I'm trying to find out whether I could use an Intel Xeon Phi coprocessor to "parallelize" the following problem:
Say I have 2000 files that need to be processed by a single-threaded executable. For each file, the executable reads it, does its thing and outputs it to a correspoinding output file, then exits.
For instance:
FILES=/path/to/*
for f in $FILES
do
# take action on each file
./executable $f outFileCorrespondingTo_f
done
The tools are not coded for multi-threaded execution, or looping through the files, nor do we wish to change anything in their code for now. They're written in C with some external libraries.
My questions are:
Could this kind of "script-looping" be run on the Xeon Phi's native OS in such a way that it parallelizes the calls to the executable, so they run concurrently on all of its cores?
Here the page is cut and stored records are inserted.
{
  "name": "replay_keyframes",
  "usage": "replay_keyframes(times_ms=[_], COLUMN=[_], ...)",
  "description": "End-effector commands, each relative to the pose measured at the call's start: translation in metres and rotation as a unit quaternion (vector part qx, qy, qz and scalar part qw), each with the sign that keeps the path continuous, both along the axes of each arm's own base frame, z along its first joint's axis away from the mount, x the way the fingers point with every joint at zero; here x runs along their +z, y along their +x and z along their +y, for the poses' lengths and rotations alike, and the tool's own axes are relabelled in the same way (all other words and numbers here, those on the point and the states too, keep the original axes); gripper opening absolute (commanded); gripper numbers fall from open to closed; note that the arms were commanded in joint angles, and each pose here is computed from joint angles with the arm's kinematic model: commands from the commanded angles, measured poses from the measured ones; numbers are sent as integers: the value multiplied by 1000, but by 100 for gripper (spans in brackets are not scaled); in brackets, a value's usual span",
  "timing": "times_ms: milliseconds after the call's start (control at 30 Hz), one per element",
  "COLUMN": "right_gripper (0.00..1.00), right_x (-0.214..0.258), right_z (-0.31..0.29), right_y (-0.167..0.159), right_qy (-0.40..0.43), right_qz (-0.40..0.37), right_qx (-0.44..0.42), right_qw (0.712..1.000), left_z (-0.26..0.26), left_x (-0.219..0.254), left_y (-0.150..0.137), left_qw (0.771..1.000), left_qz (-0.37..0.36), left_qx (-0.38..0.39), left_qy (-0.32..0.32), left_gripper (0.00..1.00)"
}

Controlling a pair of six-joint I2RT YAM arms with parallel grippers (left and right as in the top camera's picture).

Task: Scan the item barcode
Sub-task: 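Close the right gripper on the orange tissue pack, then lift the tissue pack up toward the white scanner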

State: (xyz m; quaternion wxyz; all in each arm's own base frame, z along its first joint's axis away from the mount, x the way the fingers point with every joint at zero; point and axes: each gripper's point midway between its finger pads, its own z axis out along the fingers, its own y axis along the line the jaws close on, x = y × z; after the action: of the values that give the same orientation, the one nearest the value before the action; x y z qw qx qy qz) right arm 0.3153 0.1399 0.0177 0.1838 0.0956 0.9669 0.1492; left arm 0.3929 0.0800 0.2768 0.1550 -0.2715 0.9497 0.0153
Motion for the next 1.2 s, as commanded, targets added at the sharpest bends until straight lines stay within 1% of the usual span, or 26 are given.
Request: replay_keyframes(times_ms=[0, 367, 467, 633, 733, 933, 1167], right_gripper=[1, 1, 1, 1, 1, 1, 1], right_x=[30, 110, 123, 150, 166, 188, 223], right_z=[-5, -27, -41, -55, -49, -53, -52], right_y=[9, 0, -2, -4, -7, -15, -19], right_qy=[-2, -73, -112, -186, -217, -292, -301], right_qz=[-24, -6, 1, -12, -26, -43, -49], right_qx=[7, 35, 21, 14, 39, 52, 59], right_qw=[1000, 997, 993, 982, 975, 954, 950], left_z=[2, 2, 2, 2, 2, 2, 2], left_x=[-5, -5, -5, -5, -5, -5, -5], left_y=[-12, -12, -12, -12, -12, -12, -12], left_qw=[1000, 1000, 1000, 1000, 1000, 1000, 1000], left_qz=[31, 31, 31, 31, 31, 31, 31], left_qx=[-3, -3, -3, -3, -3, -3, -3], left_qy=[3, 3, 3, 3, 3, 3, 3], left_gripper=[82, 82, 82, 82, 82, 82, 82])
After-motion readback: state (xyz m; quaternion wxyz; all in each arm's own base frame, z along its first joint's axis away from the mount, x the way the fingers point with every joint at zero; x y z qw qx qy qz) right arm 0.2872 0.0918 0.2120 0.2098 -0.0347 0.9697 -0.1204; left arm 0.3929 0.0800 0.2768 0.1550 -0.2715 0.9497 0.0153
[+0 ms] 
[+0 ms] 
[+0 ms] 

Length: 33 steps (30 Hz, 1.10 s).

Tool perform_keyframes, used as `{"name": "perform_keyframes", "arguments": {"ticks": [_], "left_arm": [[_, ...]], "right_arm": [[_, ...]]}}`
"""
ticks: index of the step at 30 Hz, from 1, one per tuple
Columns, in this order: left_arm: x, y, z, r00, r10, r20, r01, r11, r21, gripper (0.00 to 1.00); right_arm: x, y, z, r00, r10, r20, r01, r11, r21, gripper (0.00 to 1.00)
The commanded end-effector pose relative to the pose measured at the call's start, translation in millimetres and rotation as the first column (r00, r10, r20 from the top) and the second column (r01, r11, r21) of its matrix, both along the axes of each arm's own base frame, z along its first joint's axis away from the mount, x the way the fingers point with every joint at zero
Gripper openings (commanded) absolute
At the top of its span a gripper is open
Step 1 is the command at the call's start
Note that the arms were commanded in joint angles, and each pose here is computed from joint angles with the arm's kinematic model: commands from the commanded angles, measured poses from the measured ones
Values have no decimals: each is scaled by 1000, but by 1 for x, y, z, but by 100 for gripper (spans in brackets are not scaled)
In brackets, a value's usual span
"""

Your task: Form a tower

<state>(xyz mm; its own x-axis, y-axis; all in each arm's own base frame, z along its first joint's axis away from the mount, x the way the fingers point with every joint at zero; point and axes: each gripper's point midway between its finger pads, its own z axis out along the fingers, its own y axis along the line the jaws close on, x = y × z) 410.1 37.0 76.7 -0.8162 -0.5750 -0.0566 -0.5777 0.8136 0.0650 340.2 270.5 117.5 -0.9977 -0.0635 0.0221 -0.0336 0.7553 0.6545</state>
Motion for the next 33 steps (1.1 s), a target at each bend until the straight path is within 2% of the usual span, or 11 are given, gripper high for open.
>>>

Is it "general-purpose" enough for that?
The files themselves are rather small, so its 8GB memory would be more than enough for storing the data at runtime, but not for keeping all of the output on the device, so I would need to output on the host. So my second quetion is: is this kind of memory exchange possible "externally"?
i.e. not coded into the tool, but managed by the host OS and the device, for every execution of the executable.
- If this is possible, could it provide a performance boost in any way, or would the memory and thread allocation bottlenecks be too intensive? Basically each execution takes a few seconds, depending on the length of the input file, but I'm pretty confident this is a few orders of magnitude longer than how much it would take to transfer the file.